Review on 50 Years of Data Science

1.I am happy to read about some history of statistics and the development of data analysis(at least in the academia setting). And I learn that sometimes old papers(decades ago) could be an important insight for solving some contemporary problems or giving new directions, such as John Turkey’s paper which proposes the idea of “data analysis” as an extension to traditional statistics.

2.Seeing the effectiveness of the “Common Task Framework” in the development of various research, I think a potential direction of my Education research could be finding a “good tutoring/teaching practice/research” framework.

Common Task Framework Definition(from the article)

(a) A publicly available training dataset involving, for each observation, a list of (possibly many) feature measurements, and a class label for that observation.
(b) A set of enrolled competitors whose common task is to infer a class prediction rule from the training data.
(c) A scoring referee, to which competitors can submit their prediction rule. The referee runs the prediction rule against a testing dataset which is sequestered behind a Chinese wall. The referee objectively and automatically reports the score (prediction accuracy) achieved by the submitted rule.

3.cross-study analysis + cross-workflow analysis Cross-study analysis: congregate data and model pertaining to a similar/same problem, then use the model on the aggregated data and compare model effectiveness.

Cross-workflow analysis: use the same dataset but changes the procedures used in the analysis process such as sampling methods, cleaning methodology, dimension reduction and etc.

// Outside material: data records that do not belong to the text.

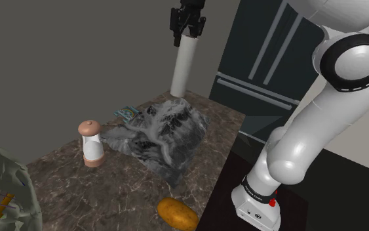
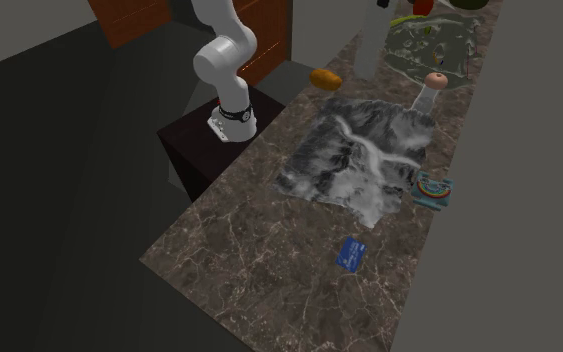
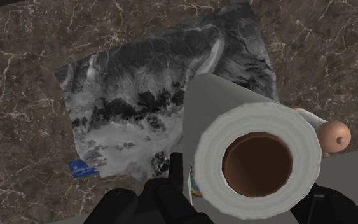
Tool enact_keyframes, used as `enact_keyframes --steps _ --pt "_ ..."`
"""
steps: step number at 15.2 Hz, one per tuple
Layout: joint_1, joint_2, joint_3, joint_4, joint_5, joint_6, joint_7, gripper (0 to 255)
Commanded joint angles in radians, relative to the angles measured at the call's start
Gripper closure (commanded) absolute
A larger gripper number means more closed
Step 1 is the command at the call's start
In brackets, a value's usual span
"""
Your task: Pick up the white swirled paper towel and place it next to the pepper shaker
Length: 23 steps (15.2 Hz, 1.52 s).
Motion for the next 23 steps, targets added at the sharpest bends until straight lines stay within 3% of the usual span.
enact_keyframes --steps 1,10,18,23 --pt "0.022 0.004 0.033 0.001 0.006 0.008 0.057 255" --pt "0.119 0.074 0.171 0.090 0.018 0.004 0.297 255" --pt "0.225 0.222 0.285 0.276 -0.016 -0.024 0.508 255" --pt "0.216 0.164 0.277 0.130 -0.001 0.067 0.492 255"
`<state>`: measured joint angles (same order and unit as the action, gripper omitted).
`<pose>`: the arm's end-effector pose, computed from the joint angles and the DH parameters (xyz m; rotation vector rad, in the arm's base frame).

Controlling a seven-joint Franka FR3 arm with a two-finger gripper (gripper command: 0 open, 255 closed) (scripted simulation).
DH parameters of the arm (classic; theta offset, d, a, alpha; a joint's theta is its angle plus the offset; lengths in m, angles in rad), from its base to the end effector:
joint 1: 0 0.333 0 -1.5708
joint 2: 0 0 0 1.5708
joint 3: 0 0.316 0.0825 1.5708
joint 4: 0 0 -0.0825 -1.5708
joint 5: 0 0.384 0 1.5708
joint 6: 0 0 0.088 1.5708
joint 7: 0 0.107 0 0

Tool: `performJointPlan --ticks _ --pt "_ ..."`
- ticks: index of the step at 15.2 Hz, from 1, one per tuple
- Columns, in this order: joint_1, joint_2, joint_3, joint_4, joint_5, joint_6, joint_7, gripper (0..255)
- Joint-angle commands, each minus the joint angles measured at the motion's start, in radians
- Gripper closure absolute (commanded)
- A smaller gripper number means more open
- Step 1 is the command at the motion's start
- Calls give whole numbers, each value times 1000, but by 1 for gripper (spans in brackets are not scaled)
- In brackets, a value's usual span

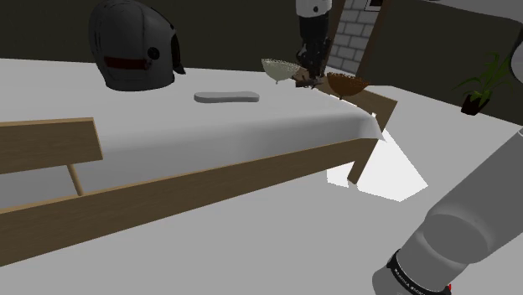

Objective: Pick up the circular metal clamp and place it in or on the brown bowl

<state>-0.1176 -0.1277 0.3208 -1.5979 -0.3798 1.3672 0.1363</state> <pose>0.4897 0.0670 0.6692 2.7132 0.0067 -0.0494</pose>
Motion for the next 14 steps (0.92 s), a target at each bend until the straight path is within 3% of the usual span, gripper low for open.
performJointPlan --ticks 1,14 --pt "0 9 2 34 -4 -25 -8 255" --pt "16 124 32 350 -67 -231 -59 255"
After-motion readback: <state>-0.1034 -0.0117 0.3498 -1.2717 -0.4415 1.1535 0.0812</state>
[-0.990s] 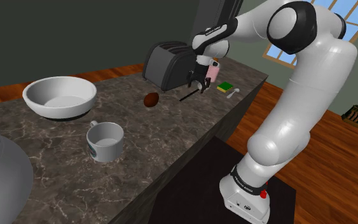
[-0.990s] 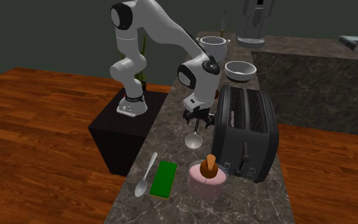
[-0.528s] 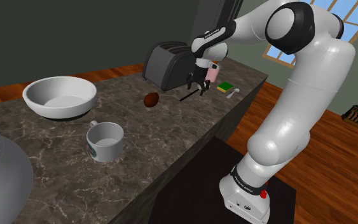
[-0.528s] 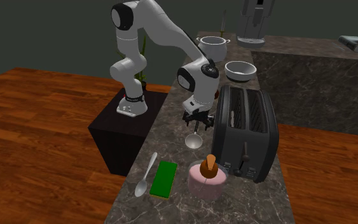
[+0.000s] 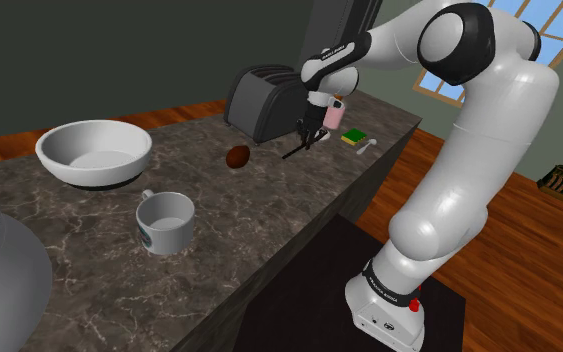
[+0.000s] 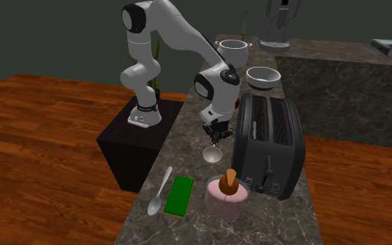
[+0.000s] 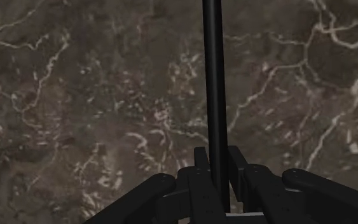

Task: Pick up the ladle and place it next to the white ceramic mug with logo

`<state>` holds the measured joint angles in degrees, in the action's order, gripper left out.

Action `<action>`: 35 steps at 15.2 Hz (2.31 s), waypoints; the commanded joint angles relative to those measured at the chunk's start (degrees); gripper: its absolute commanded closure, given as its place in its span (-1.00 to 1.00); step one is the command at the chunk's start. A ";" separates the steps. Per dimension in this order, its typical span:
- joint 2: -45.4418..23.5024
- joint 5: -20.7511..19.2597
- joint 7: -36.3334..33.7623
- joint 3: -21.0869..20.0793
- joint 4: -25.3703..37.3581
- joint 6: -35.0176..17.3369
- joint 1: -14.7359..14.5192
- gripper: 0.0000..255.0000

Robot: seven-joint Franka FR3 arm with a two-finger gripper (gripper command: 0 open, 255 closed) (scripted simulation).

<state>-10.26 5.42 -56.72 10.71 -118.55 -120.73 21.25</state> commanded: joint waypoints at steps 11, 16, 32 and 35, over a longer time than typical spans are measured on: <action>2.29 -0.70 -0.60 0.15 1.84 4.20 -0.07 1.00; 3.95 -1.17 -1.04 0.21 3.78 7.75 -0.12 1.00; 7.36 -2.08 -2.09 0.28 12.14 19.42 -0.19 1.00; 9.23 -2.31 -3.29 -0.22 11.10 20.16 -0.78 1.00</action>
<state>-2.03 3.25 -59.42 10.74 -106.54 -100.63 20.77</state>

4.simple yet powerful algorithm development(not marginal progress), this insight could be helpful when I am doing real data analysis. #even though sometimes marginal progress could produce massive result

5.Reading different reviews, I see different perspectives. More or less people want to include their line of work into this category, also provides their own take on some of Dohono’s arguments.

  1. Donoho’s more ideal/academic research:
    The science of data science(like the research department of a school that I proposed)

  2. Sean Owen’s emphasis on data engineering:

However, a team with only these skills would struggle to create a real live production anything. It’s one thing to create an excellent fraud detection model in R, and quite another to build: Fault-tolerant ingest of live data at scale that could represent fraudulent actions Real-time computation of features based on the data stream Serialization, versioning and management of a fraud detection model Real-time prediction of fraud based on computed features at scale Learning over all historical data Incremental update of the production model in near-real-time Monitoring, testing, productionization of all of the above And in the end, in industry, any predictive model of actual value is going to be productionized, and need to accomplish one or more of the above. Far from a mere detail, it’s 80+% of the work I see people whose job title contains the string “Data Scientist” actually doing.”

I would argue that Software Engineering remains as big a part, and can’t be written out of the Data Science story.”

  1. Norm Matloff’s small adding in parallel computing “Donoho doesn’t cover this point about computation (nor, it seems, do most data science curricula), limiting himself to programming languages and libraries.”

  2. William brigg’s philosophy of dealing with uncertainty

    They are all branches of probability, which is to say the understanding and sometime quantification of uncertainty. Probability itself is an extension of logic.